Deux coups résonnèrent dans la nuit et l'ombre d'un corps s'effondra sur le sol humide.

Buges se précipita vers la victime.

- Angelo ! non pas toi s'écria Buges désemparé, il se pencha sur la poitrine du malheureux pour écouter si son cœur battait encore. Mais il ne donnait plus signe de vie. Les bras en croix, Angelo ressemblait à un gros ballon de baudruche percé de deux trous par où s'échappaient des flots de sang chaud et poisseux.

Du village, les gens arrivèrent et virent la silhouette de Buges tenant son arme encore chaude à la main

- Je n'ai pas voulu ça fit Buges je n'ai pas voulu ça…je ne suis pas un assassin, il n'avait qu'a me le dire s'il n'avais pas de quoi se nourrir..je ne suis pas un assassin il ne cessait de répéter.

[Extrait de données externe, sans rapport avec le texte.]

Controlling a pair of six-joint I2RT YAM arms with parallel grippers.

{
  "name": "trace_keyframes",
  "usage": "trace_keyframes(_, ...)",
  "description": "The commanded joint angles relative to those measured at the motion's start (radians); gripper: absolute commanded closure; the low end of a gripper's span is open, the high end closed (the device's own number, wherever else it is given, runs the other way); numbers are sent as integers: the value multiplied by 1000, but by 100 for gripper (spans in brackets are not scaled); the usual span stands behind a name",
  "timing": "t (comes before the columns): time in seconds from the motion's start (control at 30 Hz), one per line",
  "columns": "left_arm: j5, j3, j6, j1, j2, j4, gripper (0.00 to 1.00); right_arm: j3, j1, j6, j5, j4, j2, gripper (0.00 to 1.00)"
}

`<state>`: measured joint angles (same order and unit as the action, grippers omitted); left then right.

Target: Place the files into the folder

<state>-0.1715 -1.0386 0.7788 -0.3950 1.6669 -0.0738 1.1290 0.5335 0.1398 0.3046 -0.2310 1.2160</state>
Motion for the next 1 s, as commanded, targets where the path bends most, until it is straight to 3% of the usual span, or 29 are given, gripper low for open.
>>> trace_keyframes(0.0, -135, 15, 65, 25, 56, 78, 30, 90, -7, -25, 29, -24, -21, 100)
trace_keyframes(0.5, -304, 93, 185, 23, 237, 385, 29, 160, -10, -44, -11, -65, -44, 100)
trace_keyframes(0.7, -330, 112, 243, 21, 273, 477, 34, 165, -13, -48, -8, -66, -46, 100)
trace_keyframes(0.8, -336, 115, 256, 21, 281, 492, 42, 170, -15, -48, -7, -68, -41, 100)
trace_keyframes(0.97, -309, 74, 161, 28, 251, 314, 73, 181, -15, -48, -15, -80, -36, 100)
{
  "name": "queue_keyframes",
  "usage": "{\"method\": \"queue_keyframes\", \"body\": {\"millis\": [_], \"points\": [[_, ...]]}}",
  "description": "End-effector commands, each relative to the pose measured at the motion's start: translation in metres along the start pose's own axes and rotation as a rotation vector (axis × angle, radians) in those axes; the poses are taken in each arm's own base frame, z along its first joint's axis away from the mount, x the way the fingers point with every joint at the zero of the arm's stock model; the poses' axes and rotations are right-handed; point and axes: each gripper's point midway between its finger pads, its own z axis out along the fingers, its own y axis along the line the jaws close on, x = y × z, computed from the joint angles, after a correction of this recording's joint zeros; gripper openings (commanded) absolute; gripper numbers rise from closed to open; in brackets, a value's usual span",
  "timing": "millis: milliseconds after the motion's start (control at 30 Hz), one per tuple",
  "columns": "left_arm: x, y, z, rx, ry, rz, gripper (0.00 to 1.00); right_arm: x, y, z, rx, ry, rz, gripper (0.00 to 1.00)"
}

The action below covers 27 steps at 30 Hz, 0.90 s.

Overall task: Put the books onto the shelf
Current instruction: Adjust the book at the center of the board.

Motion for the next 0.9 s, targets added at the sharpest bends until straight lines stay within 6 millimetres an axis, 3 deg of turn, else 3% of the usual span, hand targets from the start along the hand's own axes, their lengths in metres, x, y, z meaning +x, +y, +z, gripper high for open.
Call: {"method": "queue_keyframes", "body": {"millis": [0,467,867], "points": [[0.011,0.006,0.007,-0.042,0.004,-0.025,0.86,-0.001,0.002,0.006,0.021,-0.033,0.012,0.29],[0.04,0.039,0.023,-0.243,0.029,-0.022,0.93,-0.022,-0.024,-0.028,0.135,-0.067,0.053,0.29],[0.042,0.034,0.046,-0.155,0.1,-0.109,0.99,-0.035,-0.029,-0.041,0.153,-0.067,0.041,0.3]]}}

Chanes le maire lui prit le fusil et lui passa la main sur l'épaule en marque d'amitié:

- Je sais que tu n'es pas un assassin Buges mais je suis encore le maire de ce village et j'ai l'obligation de prévenir la gendarmerie de ST Julien.

- Eh ben…fais ce que tu dois Chanes. J'ai tué mon meilleur ami dit il dépité et je m'en remets à la justice.

La mère Buges pleurait devant l'évier en pierre, quant aux deux gamins ils songeaient devant la cheminée presque éteinte. Un long moment se passa.

- Voilà, dit Buges j'ai fait mon baluchon, je te suis. Il jeta un dernier regard vers ses deux fils et ajouta :

- Adieu la mère, sache que je ne suis pas un assassin… et les deux hommes sortirent.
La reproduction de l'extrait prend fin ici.